Trechos do artigo de Nise da Silveira
- A esquizofrenia em imagens - Revista do Grupo de Estudos C.G. Jung – QUATERNIO,
1973, pgs.123 a 136.
Como acompanharemos os acontecimentos
da travessia por “estados do ser cada vez mais perigosos?” (Artaud). Ainda que
o manejo da linguagem verbal permanecesse perfeito, esta linguagem
provavelmente seria inadequada para exprimir as vivências nesses outros estados
do ser. Sua esfera de ação é traduzir o pensamento lógico, é construir o
discurso. Já na expressão dos sentimentos experienciados mesmo na faixa da
normalidade, começam os fracassos da linguagem verbal. Todos os namorados sabem
disso. Por este motivo há muitos excelentes prosadores e são raros os grandes
poetas líricos. Também os místicos de todas as religiões sempre afirmaram que
lhes era impossível dizer em palavras aquilo que haviam vivenciado nos
encontros com o Absoluto. Como identificaríamos a gigantesca mulher com cabeça
de cão, que perseguia uma de nossas doentes, em alucinações e sonhos, se ela
não a houvesse pintado? (criadora singular do MII).
No âmbito da psiquiatria cresce cada
vez mais o interesse pela expressão plástica dos psicóticos, utilizada para
esclarecimento diagnóstico, controle da evolução dos casos clínicos, meio para
compreensão da psicodinâmica das vivências mórbidas, como expressão do oculto,
do não verbalizado.
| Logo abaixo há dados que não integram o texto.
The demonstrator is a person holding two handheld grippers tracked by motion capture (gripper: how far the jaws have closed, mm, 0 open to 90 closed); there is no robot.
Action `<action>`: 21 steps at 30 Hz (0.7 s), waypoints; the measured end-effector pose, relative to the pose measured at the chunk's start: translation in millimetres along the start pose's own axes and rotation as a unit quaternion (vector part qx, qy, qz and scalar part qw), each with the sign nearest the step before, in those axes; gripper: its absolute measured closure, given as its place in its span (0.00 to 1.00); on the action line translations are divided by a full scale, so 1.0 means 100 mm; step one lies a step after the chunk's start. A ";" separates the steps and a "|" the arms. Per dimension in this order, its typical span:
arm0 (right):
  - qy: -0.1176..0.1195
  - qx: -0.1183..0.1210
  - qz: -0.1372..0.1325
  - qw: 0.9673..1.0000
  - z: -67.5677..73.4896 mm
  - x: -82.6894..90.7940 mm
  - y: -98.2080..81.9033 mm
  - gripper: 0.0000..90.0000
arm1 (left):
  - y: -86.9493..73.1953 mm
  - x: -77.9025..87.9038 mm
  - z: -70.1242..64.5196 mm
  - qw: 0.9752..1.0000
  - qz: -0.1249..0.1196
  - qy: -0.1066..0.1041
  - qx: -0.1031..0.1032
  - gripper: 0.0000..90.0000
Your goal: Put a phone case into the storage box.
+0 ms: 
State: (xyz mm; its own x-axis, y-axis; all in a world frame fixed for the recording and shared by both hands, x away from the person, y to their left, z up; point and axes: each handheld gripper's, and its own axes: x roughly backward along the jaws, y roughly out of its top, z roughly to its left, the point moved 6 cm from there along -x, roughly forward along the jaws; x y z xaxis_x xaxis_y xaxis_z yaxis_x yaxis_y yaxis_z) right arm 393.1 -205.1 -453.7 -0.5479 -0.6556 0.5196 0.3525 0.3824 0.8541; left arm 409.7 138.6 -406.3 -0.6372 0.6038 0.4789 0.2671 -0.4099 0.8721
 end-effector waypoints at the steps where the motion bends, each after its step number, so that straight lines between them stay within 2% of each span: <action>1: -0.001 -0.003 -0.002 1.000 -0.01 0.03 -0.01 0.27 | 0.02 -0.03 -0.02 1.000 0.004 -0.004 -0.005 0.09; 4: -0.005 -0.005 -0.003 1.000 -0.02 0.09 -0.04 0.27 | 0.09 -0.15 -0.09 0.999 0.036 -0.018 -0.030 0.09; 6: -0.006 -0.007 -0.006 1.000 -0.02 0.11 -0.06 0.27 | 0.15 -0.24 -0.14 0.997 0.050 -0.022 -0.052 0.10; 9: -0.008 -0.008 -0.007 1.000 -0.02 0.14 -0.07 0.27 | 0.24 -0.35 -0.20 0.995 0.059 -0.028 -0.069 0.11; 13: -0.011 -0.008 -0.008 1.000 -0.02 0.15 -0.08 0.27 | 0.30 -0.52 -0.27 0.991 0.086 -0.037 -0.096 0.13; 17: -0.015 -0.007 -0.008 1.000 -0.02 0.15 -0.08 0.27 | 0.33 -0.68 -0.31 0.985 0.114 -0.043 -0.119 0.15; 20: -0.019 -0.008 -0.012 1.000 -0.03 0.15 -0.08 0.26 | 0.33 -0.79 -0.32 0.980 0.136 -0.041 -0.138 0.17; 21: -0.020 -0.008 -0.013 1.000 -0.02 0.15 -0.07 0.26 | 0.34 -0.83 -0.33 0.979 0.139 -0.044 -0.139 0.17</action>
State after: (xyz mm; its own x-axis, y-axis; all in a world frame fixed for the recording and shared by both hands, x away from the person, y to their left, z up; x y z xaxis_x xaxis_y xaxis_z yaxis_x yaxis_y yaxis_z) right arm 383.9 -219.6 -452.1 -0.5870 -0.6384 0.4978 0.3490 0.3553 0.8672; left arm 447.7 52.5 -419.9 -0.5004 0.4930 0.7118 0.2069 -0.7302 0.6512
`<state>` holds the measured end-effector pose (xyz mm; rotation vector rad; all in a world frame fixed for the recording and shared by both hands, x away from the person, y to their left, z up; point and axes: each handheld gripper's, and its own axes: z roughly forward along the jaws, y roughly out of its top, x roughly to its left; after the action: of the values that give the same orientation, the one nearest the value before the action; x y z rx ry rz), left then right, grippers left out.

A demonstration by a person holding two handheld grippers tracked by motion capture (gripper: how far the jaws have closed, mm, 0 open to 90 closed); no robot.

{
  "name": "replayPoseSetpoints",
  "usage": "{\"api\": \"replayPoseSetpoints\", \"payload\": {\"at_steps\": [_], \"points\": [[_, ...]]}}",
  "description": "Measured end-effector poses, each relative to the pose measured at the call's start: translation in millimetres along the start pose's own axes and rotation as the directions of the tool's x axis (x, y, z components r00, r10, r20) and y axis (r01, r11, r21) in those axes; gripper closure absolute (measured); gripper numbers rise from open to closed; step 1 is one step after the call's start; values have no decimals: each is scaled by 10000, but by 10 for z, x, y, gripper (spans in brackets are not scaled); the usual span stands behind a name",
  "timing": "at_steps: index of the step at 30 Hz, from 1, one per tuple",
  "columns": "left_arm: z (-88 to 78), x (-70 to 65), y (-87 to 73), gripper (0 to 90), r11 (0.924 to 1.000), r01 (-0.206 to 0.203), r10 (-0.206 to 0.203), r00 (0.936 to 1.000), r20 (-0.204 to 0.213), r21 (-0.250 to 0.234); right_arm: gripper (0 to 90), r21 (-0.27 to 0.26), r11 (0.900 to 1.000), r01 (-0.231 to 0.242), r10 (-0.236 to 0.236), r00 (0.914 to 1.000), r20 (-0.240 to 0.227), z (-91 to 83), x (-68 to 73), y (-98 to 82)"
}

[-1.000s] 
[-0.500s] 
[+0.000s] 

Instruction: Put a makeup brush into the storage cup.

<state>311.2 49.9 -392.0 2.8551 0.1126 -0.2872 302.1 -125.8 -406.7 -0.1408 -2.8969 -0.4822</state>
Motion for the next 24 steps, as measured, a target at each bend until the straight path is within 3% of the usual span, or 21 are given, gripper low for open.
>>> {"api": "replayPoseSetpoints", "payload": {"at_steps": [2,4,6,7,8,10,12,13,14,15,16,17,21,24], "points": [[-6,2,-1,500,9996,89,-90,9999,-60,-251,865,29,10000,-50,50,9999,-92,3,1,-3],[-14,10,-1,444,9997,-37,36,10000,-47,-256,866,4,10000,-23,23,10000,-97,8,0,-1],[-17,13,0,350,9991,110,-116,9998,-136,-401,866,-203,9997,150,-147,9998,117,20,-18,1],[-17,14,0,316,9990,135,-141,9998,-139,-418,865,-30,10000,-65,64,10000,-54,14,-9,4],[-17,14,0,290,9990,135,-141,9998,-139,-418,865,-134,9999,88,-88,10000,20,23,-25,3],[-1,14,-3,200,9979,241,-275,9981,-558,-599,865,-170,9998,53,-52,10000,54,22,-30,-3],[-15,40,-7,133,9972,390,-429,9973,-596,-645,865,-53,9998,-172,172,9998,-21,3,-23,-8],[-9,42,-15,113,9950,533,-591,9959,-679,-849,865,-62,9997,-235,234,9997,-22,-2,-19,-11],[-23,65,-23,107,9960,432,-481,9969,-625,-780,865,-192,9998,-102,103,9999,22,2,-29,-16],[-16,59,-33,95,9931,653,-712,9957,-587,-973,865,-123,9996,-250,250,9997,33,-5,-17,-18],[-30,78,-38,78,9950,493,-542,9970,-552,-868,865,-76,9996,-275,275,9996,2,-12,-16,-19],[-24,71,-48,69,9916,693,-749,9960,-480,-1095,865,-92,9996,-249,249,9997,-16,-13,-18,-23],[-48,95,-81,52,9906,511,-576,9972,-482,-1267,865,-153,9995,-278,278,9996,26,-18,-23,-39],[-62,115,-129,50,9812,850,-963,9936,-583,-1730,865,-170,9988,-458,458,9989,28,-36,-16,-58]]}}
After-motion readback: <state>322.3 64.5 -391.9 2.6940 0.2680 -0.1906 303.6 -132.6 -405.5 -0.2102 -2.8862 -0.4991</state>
A bibliografia referente ao assunto é extensíssima; chega
mesmo a desanimar às vezes os mais entusiastas apaixonados deste campo de
pesquisa.
Há
notáveis estudos sobre as peculiaridades do estilo da pintura de
esquizofrênicos (trabalhos de Ferdiere, Kries, Baynes etc.). Mas a maioria das
publicações refere-se à descoberta de conteúdos do inconsciente por intermédio
do desenho e da pintura.
Quando o neurótico já está em
condições de sair do estado mais ou menos passivo de dependência das
interpretações do analista, Jung o induz à ação – isto é, pede-lhe que desenhe
ou pinte as imagens de sonho que mais o impressionaram. Não se trata de fazer
arte – trata-se, na expressão de Jung, “de produzir uma eficácia viva sobre o
próprio individuo”. “Dar forma material à imagem interna obriga a considerar
atentamente cada uma de suas partes, que poderão deste modo desenvolver toda a
sua força evocadora”. Correntemente, a pessoa detém-se sobre as imagens de seus
sonhos apenas durante a sessão analítica. Logo depois é absorvida no tumulto
cotidiano. As imagens esvaem-se. Outra coisa será tentar captá-las sobre o
papel, lutando contra pincéis e cores e tanto melhor quanto maior for o esforço
e tempo dedicado a este trabalho. O indivíduo necessitará cada vez menos de seu
analista. Se descobre, por sua própria experiência, que a formação de uma
imagem simbólica libera-o de uma condição de sofrimento e o ajuda a galgar
outro nível de consciência, torna-se independente por auto-criação, isto é,
dando forma a suas imagens internas ele se modela simultaneamente a si mesmo.
Desenho e pintura serão usados para
retirar do caos objetos significativos, servindo ao doente de instrumento para
reestruturar o mundo real. Haverá casos, como aqueles citados por Kries, não
duvido, em que o desenho seja utilizado para destruição mágica do mundo.
Entretanto, em muitos outros casos o doente procura, desenhando ou pintando,
reconstruir o mundo real que, para ele, sofreu um verdadeiro abalo sísmico. E
nesse ansioso esforço de reconstrução do mundo externo reestrutura
simultaneamente seu mundo interno.
Quando instalei o setor de desenho e
pintura, em setembro de 1946, entre as atividades da terapêutica ocupacional,
minha intenção era encontrar caminho de acesso aos mundos interiores dos
psicóticos, desde que as comunicações verbais eram tão escassas e precárias,
deixando o médico completamente do lado de fora do muro daqueles mundos fascinantes. Assim, foi surpresa a verificação de que o ato de pintar adquiria, por si mesmo, qualidades terapêuticas. No relatório do ano de 1948, escrevi: " Nossa observação cada vez mais confirma que a pintura não só proporciona estabelecimento para processos patológicos, mas igualmente verdadeiro agente terapêutico". Era uma constatação empírica que continuou a ser confirmada nos anos subsequentes até a data de presente.